Saddam Hussein's former head of protocol said yesterday that the document found by The Daily Telegraph saying that George Galloway received substantial payments from the Iraqi regime was "100 per cent genuine".

Haitham Rashid Wihaib, who fled to Britain with his family eight years ago after death threats, said he had no doubt that the handwritten confidential memorandum addressed to the dictator's office apparently detailing how the Labour MP benefited from Iraq's oil sales was authentic....

As Mr Galloway continued to denounce the letter as a forgery, Mr Wihaib said he recognised the "clear and distinctive" handwriting as that of Tahir Jalil Habbush Al-Tikriti, head of the Iraqi intelligence service, who is number 14 - the jack of diamonds - on America's "most wanted" list.

"I am 100 per cent certain that this document is genuine," he said, his eyes still fixed on the letter. "As soon as I saw the document I knew it was Habbush's handwriting because it is so distinctive and unusual. This is not ordinary writing. The words are very big, just like sculptures. He writes very well."
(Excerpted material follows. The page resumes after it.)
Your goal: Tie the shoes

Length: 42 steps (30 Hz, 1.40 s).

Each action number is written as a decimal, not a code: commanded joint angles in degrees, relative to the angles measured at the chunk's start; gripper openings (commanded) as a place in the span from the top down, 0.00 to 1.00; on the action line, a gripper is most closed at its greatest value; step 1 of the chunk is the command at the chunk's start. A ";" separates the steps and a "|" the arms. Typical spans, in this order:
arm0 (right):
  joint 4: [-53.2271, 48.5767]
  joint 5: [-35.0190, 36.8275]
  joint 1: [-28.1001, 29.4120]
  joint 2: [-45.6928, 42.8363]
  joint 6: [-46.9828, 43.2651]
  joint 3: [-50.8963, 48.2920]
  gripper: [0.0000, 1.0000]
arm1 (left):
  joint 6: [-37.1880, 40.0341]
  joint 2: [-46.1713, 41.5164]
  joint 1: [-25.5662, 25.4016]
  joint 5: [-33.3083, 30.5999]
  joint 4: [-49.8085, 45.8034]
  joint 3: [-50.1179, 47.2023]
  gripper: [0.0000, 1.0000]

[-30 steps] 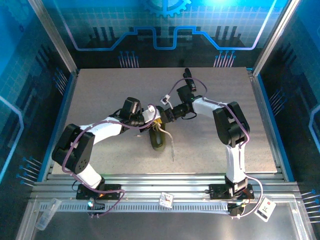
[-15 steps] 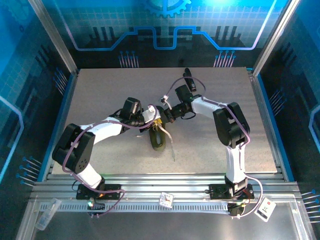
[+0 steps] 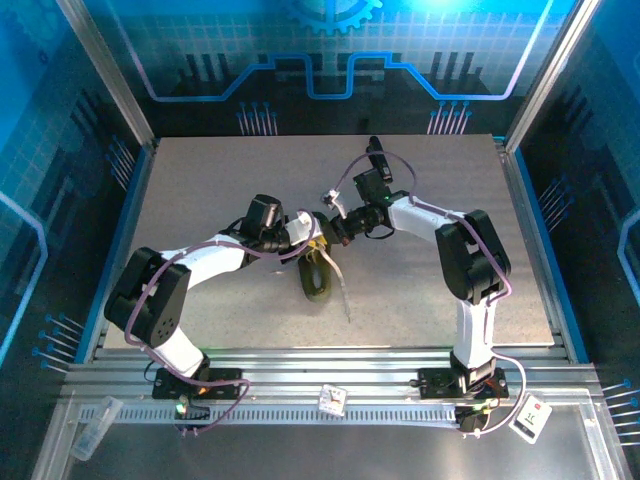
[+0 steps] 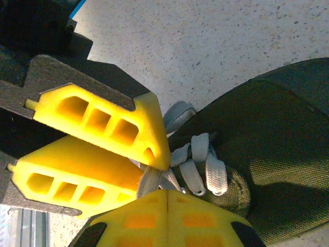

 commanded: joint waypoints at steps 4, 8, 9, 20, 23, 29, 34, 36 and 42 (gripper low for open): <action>-0.21 2.18 0.80 -1.70 -0.92 -0.19 1.00 | -0.05 -3.95 1.77 -0.54 1.27 -1.22 0.59; -1.89 3.22 1.23 -1.23 -1.85 0.95 1.00 | -0.70 -7.76 5.91 0.93 1.28 -4.08 0.50; -2.08 3.49 1.42 -1.15 -2.07 1.18 1.00 | -0.40 -8.54 7.11 1.67 0.91 -4.74 0.50; -3.29 6.27 2.19 -0.98 -3.30 1.76 1.00 | 10.64 -4.24 10.65 5.03 -10.77 -3.24 0.37; -3.96 6.62 2.23 -1.04 -3.70 2.02 1.00 | 11.91 -1.37 10.28 5.29 -12.20 -1.42 0.35; -4.47 7.34 2.23 -1.30 -3.93 2.11 1.00 | 15.13 3.28 9.20 4.20 -14.91 2.23 0.33; -4.64 7.83 2.37 -1.38 -3.86 2.33 1.00 | 15.30 6.72 9.20 3.59 -15.36 5.70 0.32; -4.81 8.07 2.34 -1.41 -3.84 2.46 1.00 | 15.70 8.33 9.12 3.82 -16.29 7.36 0.32; -4.90 9.79 2.56 -1.78 -3.29 2.97 1.00 | 17.31 10.53 8.03 3.96 -21.04 10.76 0.67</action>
As Saddam's head of protocol between 1980 and 1993, Mr Wihaib, 53, was among a coterie of individuals who had regular contact with the dictator.
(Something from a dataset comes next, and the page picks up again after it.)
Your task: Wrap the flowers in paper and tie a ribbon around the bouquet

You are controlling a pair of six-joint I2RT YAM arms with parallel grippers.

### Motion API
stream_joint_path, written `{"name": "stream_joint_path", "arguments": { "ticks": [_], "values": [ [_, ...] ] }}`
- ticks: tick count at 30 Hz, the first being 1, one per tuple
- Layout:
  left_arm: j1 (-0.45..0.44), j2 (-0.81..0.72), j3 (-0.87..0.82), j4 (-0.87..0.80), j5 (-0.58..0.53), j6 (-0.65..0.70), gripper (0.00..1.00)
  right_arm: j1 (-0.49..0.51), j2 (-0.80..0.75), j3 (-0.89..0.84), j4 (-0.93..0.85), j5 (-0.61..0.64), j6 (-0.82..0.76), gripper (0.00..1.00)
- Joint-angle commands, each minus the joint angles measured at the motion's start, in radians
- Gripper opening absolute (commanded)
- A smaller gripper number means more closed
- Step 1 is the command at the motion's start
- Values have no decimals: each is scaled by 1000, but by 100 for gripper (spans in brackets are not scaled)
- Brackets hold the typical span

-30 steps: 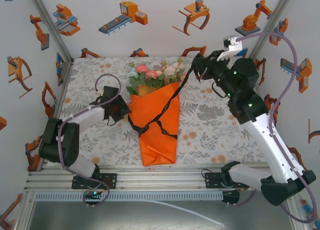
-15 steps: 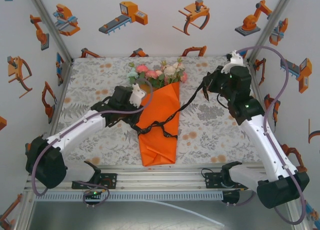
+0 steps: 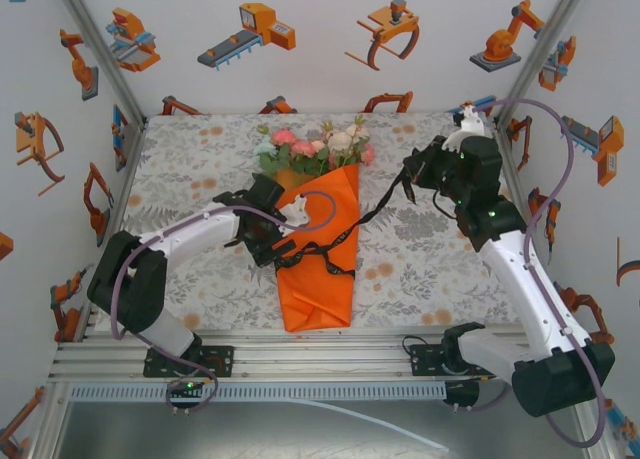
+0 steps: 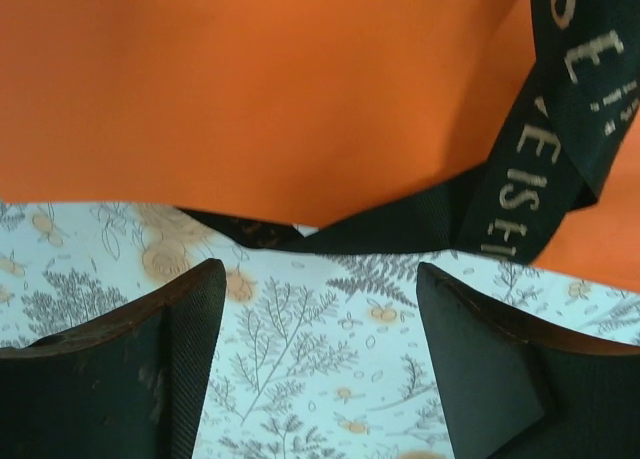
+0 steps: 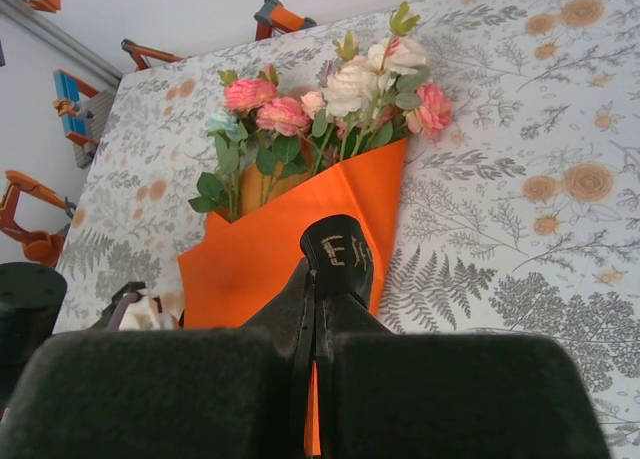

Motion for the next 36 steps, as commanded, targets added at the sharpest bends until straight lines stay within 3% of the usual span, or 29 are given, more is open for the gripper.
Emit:
{"name": "stream_joint_path", "arguments": {
  "ticks": [1,4,9,11,15,18,20,22,23,24,25,26,28,29,31,33,36],
  "values": [
    [-9,21,-7,65,30,25,69,-12,-19,-16,41,-18,31,0],
    [-12,41,-8,69,23,4,54,-23,-18,-19,41,-18,50,0],
    [-14,2,-22,31,4,-45,10,-52,-12,-12,9,7,75,0],
    [-14,-30,-30,17,-17,-71,0,-66,-9,-17,-2,27,81,0],
    [-14,-107,-35,-4,-95,-187,0,-79,-3,-31,-51,140,85,0],
    [-1,-138,-35,-23,-205,-382,0,-113,-5,-80,-75,259,125,0],
    [13,-149,-51,-26,-200,-510,0,-151,-19,-144,-25,241,125,0],
    [13,-166,-92,14,-161,-551,0,-172,-27,-184,12,213,140,0],
    [13,-179,-117,56,-150,-558,3,-174,-31,-199,34,192,140,0],
    [20,-189,-133,96,-174,-599,15,-174,-32,-210,51,167,141,0],
    [56,-192,-134,124,-171,-684,30,-174,-28,-215,70,135,144,0],
    [133,-183,-114,129,-95,-817,33,-174,-21,-209,77,108,151,0],
    [248,-173,-117,169,34,-1113,21,-174,4,-186,58,66,173,0],
    [271,-188,-143,194,15,-1286,20,-174,16,-176,47,51,183,0],
    [284,-226,-216,251,-37,-1536,29,-174,33,-160,31,23,196,0],
    [288,-246,-272,318,-57,-1695,31,-175,45,-156,29,-5,202,0],
    [289,-227,-282,373,-44,-1767,32,-174,51,-163,38,-18,216,0]
  ]
}}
Asked whether he believed the documents could have been forged and planted as part of smear campaign against Mr Galloway, Mr Wihaib shook his head in disbelief: "I do not believe that anybody in Iraq would play around with Mr Galloway's name or Mr Galloway's money. They are afraid to do this." ...

Mr Wihaib said it was not unusual for Saddam to court political figures such as Mr Galloway who publicly attacked their government's stance towards Iraq.
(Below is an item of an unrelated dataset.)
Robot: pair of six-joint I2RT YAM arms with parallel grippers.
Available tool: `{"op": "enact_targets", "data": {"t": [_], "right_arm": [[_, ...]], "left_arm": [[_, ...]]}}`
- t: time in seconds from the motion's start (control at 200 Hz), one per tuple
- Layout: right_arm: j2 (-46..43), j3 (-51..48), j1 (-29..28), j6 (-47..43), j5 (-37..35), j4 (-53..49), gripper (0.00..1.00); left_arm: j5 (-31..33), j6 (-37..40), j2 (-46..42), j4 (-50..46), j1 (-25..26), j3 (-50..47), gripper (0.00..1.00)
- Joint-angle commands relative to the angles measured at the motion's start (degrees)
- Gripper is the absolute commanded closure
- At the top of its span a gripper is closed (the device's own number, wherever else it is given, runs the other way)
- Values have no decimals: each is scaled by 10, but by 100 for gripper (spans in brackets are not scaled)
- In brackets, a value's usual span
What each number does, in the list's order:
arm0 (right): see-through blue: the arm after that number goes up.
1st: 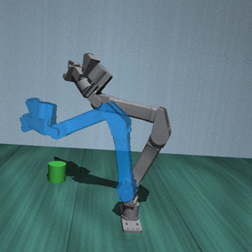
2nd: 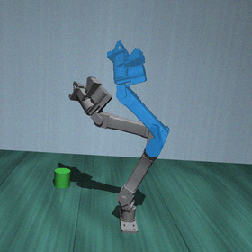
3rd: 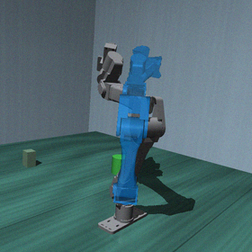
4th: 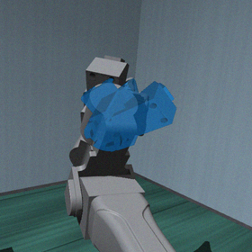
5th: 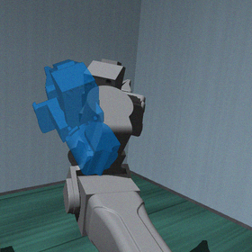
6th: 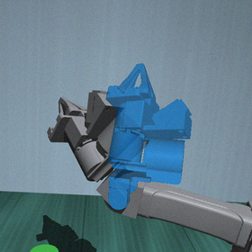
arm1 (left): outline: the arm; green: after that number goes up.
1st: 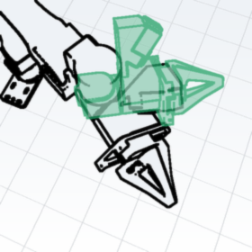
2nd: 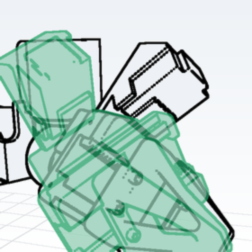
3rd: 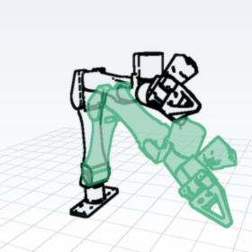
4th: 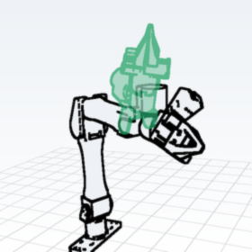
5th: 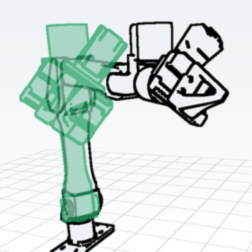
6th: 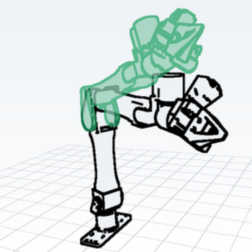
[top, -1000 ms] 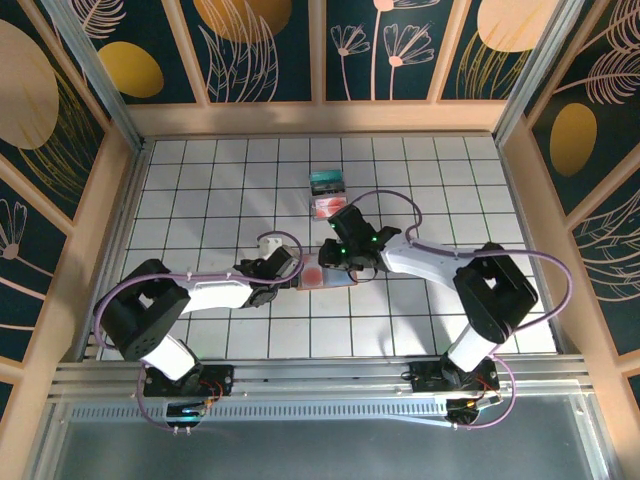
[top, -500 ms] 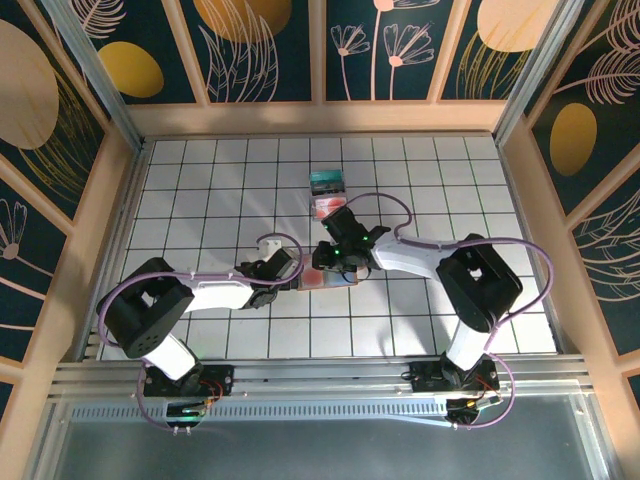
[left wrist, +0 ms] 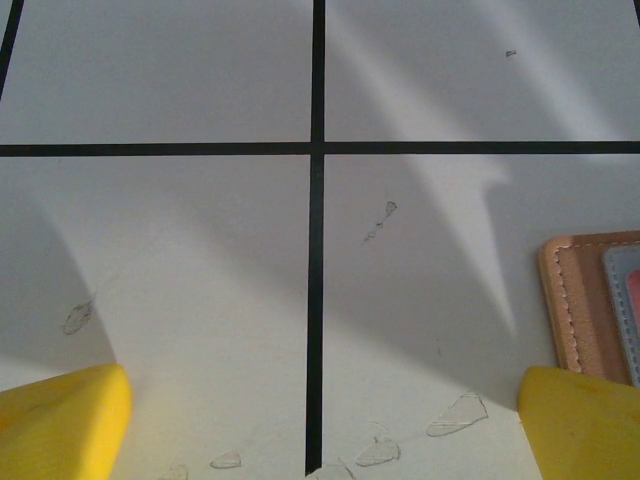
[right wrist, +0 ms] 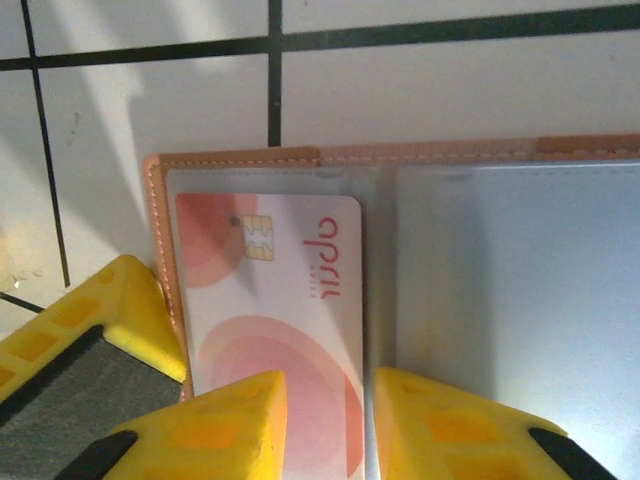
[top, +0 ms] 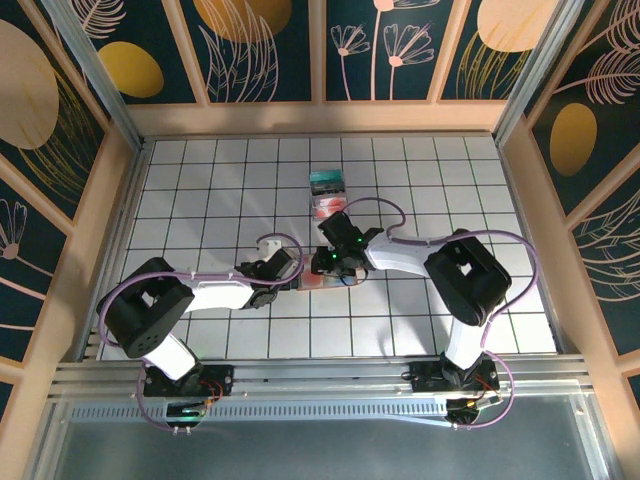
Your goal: Take the credit cards out of the card holder
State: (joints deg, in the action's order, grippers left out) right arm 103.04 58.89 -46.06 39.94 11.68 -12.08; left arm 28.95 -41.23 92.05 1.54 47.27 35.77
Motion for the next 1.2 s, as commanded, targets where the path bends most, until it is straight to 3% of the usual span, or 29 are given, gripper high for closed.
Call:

"He was the type of person that Saddam wanted. He was not only an MP but more importantly part of the Labour Party. He thought it was a huge achievement for him to have someone like Galloway stand up in the Commons and attack the sanctions and accuse the British government of killing Iraqi children.

Saudi Arabia, Editorial in the Arab News

When, shortly before his resignation from the Defense Advisory Board, Richard Perle, one of the architects of the war on Iraq, wrote an article for the Guardian gloatingly announcing the demise of the United Nations, he had a point.

In this case, the validity of a death certificate is not diminished if it comes from one of the killers; and while Perle was serving the ends of the hawks in the White House by declaring the UNs demise  to justify an unjustifiable war  he put his finger on the essential failure of the UN; the failure, again and again, to stop countries from doing what they were always going to do.

The contempt with which regime after regime and country after country have defied UN resolutions, and the failure of the UN to respond to such defiance with anything that would overcome, rather than encourage, such contempt, have been brought, with the war on Iraq, to a head where the UN as it is currently constituted cannot go on. With hindsight, the solemn reports of the chief weapons inspector Hans Blix to the assembled UN Security Council prior to the war in Iraq seem like an empty charade....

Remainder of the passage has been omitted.